Album Review: Spaceghostpurrp - Mysterious Phonk: The Chronicles Of SpaceGhostPurrp

3 July 2012 | 10:27 am | James d'Apice

SpaceGhostPurrp is boring; he’s a technically so-so rapper with very little charisma who is attracted to down tempo, subdued instrumentals.

SpaceGhostPurrp is boring; he's a technically so-so rapper with very little charisma who is attracted to down tempo, subdued instrumentals. It's a heady mix. At his best his monotony acts like a tribal chant, repetition becoming an asset as we are all enslaved by the rhythm. Get Yah Head Bust is the clearest example of that. At other times he engages with a beat that has a little something extra, a little mini-melody that serves as a counterpoint to his mumbling. The best example of that is Grind On Me. Sadly these pleasant peaks are few and far between and, in any case, difficult to spot. Mysterious Phonk is a blur of quietly inoffensive, gently competent background buzz.
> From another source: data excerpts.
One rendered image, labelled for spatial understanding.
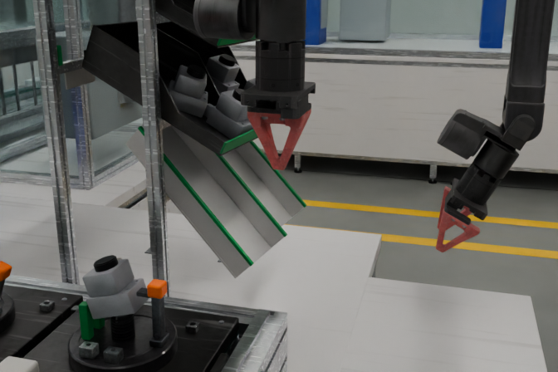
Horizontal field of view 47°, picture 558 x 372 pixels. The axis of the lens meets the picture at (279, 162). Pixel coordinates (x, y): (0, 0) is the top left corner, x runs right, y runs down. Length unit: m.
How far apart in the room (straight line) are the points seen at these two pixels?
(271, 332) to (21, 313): 0.37
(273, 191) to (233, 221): 0.18
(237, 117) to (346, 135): 3.72
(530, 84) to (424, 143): 3.58
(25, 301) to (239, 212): 0.37
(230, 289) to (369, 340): 0.31
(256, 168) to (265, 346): 0.46
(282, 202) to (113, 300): 0.51
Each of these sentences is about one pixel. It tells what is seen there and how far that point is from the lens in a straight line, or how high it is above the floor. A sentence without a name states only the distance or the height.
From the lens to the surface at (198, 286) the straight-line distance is 1.29.
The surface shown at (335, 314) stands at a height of 0.86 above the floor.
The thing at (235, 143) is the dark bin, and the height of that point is 1.20.
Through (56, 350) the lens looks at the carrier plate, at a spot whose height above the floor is 0.97.
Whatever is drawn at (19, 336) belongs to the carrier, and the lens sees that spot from 0.98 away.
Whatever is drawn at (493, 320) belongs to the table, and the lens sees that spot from 1.23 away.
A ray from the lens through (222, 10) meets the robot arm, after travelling 0.74.
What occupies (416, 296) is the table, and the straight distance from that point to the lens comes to 1.27.
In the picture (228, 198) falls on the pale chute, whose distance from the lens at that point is 1.13.
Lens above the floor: 1.45
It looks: 16 degrees down
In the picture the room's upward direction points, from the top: straight up
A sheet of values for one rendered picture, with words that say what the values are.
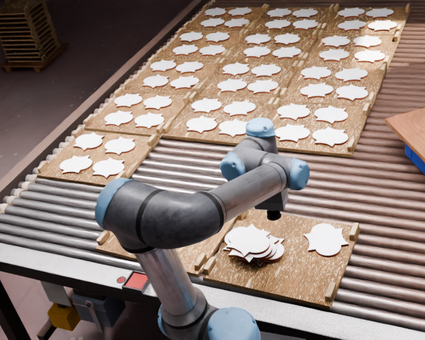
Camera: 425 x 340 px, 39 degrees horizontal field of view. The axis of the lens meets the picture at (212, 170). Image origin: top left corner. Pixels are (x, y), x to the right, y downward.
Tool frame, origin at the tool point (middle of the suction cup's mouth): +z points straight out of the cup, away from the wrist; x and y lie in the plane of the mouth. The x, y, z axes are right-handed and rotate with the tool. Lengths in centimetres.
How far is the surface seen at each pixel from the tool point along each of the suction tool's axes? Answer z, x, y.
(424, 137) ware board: 11, -59, -40
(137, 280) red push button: 21, 12, 45
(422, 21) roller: 22, -188, -35
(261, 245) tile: 14.3, -2.0, 6.3
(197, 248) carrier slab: 20.1, -4.4, 29.5
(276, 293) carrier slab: 20.9, 10.9, -0.7
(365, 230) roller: 23.5, -22.5, -22.7
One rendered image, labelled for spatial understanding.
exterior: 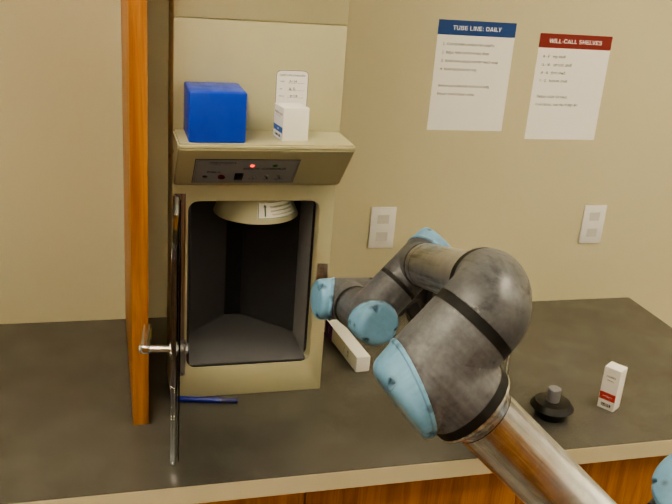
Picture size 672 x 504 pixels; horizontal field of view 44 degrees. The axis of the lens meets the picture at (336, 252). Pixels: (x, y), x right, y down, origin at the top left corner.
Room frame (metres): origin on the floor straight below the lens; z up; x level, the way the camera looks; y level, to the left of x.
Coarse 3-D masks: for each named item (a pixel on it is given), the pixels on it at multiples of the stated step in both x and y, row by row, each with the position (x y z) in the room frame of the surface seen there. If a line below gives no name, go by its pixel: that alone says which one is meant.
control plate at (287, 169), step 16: (208, 160) 1.44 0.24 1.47; (224, 160) 1.45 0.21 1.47; (240, 160) 1.45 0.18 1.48; (256, 160) 1.46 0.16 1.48; (272, 160) 1.47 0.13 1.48; (288, 160) 1.48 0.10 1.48; (208, 176) 1.48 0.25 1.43; (256, 176) 1.50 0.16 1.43; (272, 176) 1.51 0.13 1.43; (288, 176) 1.52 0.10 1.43
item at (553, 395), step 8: (544, 392) 1.60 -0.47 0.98; (552, 392) 1.55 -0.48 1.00; (560, 392) 1.56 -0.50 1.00; (536, 400) 1.56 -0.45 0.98; (544, 400) 1.56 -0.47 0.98; (552, 400) 1.55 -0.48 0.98; (560, 400) 1.57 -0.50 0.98; (568, 400) 1.57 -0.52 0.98; (536, 408) 1.54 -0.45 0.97; (544, 408) 1.54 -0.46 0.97; (552, 408) 1.53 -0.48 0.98; (560, 408) 1.53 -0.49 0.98; (568, 408) 1.54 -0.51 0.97; (544, 416) 1.54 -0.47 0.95; (552, 416) 1.52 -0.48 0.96; (560, 416) 1.52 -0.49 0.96
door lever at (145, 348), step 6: (144, 324) 1.31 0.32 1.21; (150, 324) 1.31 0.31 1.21; (144, 330) 1.28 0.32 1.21; (150, 330) 1.28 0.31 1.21; (144, 336) 1.26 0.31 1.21; (150, 336) 1.26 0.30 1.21; (144, 342) 1.24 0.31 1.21; (150, 342) 1.24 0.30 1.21; (144, 348) 1.22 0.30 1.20; (150, 348) 1.23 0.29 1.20; (156, 348) 1.23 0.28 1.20; (162, 348) 1.23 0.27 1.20; (168, 348) 1.23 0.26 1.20
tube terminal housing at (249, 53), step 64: (192, 64) 1.52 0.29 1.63; (256, 64) 1.55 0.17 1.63; (320, 64) 1.59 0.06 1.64; (256, 128) 1.55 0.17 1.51; (320, 128) 1.59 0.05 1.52; (192, 192) 1.52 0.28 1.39; (256, 192) 1.56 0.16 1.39; (320, 192) 1.59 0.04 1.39; (320, 256) 1.59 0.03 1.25; (320, 320) 1.60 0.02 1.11; (192, 384) 1.52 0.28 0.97; (256, 384) 1.56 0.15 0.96
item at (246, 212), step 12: (216, 204) 1.63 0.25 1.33; (228, 204) 1.60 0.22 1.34; (240, 204) 1.59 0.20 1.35; (252, 204) 1.58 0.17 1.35; (264, 204) 1.59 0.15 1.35; (276, 204) 1.60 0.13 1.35; (288, 204) 1.62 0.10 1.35; (228, 216) 1.58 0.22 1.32; (240, 216) 1.58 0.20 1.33; (252, 216) 1.57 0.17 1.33; (264, 216) 1.58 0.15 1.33; (276, 216) 1.59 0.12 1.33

No Evidence is the nadir. We open quietly, methodically, with a gentle boom, boom, boom. Then, a hook: whispered, whispered again, whispered again and again and again. And again. Not even a minute into the track we're tired. But there's no respite. Purrp is only just hitting his pedestrian straps. Bringing The Phonk is easily as dreary. And Suck A Dick 2012 is offensive chiefly for its inability to mimic the shock response its 2011 predecessor earned last year.

But perhaps Purrp's a genius, and beneath a boring disguise beats the heart of a true poet, or a revolutionary in waiting? Nah. The Black God purports to be a mission statement, an entrée to Purrp's mythology about himself: “I've got to have the world in my hands/I'm a god/I'm no longer a black man.” It's an interesting assertion initially, but it descends into drivel about keeping positive and being true to yourself. Move along, folks. Nothing to see here.